■ **EXERCISE**:
The response should reproduce exactly the lines from the top of the listing below through the one that contains "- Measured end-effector", and nothing else; pictures do not belong in it.

============================================================

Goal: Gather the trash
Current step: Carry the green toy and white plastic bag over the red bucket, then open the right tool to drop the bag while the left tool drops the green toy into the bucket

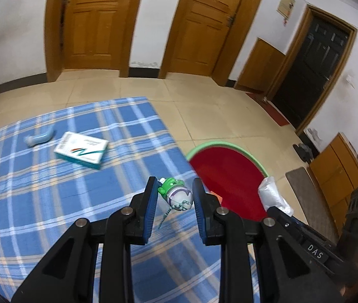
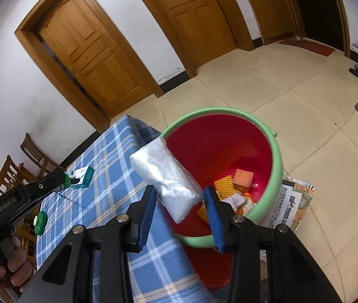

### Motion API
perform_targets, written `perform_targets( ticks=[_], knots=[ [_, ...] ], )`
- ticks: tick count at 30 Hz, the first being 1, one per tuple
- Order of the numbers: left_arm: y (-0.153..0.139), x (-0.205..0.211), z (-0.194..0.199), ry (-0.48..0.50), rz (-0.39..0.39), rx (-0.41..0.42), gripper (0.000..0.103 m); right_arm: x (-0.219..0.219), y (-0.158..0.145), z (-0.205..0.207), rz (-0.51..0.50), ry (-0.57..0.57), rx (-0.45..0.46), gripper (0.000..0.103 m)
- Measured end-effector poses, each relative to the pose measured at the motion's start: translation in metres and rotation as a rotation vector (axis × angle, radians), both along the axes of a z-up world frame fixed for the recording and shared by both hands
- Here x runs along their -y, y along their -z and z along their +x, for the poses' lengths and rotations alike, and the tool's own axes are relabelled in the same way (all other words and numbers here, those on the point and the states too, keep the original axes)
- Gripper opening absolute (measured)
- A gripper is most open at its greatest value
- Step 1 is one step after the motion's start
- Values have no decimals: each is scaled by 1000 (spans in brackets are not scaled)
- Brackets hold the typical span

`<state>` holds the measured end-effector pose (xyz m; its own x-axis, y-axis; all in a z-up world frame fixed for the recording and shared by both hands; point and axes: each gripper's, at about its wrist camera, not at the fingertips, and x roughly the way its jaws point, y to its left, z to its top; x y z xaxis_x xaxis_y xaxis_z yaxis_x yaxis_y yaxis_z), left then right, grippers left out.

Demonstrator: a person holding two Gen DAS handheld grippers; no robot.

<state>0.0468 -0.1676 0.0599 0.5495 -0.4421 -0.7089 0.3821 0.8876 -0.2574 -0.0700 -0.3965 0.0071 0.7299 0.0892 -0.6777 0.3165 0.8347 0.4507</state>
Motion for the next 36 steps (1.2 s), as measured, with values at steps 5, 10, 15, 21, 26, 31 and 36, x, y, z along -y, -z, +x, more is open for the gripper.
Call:
perform_targets(
  ticks=[5, 10, 15, 21, 26, 31, 36],
  knots=[
    [5, 31, 4, 51, 5, -18, 28, 17, 11, -3, 33, 27, -15, 43],
    [14, 58, 9, 89, 10, -37, 28, 29, 19, -7, 52, 50, -30, 43],
    [24, 79, 14, 128, 36, -50, 28, 36, 24, -9, 64, 66, -36, 43],
    [30, 92, 17, 142, 64, -28, 28, 40, 27, -8, 67, 75, -44, 43],
    [31, 97, 19, 142, 79, -31, 32, 40, 28, -7, 68, 76, -49, 43],
    [34, 92, 21, 119, 78, -48, 32, 40, 29, -7, 67, 77, -51, 43],
    [38, 78, 19, 92, 72, -77, 32, 40, 28, -7, 67, 78, -49, 43]
  ],
)
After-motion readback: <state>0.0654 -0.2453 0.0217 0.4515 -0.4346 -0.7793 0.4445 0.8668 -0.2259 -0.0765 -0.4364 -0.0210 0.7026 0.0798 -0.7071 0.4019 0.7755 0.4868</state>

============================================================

■ **RESULT FOR THIS TASK**:
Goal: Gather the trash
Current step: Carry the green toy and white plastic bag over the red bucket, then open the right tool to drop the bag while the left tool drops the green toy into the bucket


### Motion API
perform_targets, written `perform_targets( ticks=[_], knots=[ [_, ...] ], )`
- ticks: tick count at 30 Hz, the first being 1, one per tuple
- Order of the numbers: left_arm: y (-0.153..0.139), x (-0.205..0.211), z (-0.194..0.199), ry (-0.48..0.50), rz (-0.39..0.39), rx (-0.41..0.42), gripper (0.000..0.103 m); right_arm: x (-0.219..0.219), y (-0.158..0.145), z (-0.205..0.207), rz (-0.51..0.50), ry (-0.57..0.57), rx (-0.45..0.46), gripper (0.000..0.103 m)
- Measured end-effector poses, each relative to the pose measured at the motion's start: translation in metres and rotation as a rotation vector (axis × angle, radians), both along the axes of a z-up world frame fixed for the recording and shared by both hands

This output has been written out in full.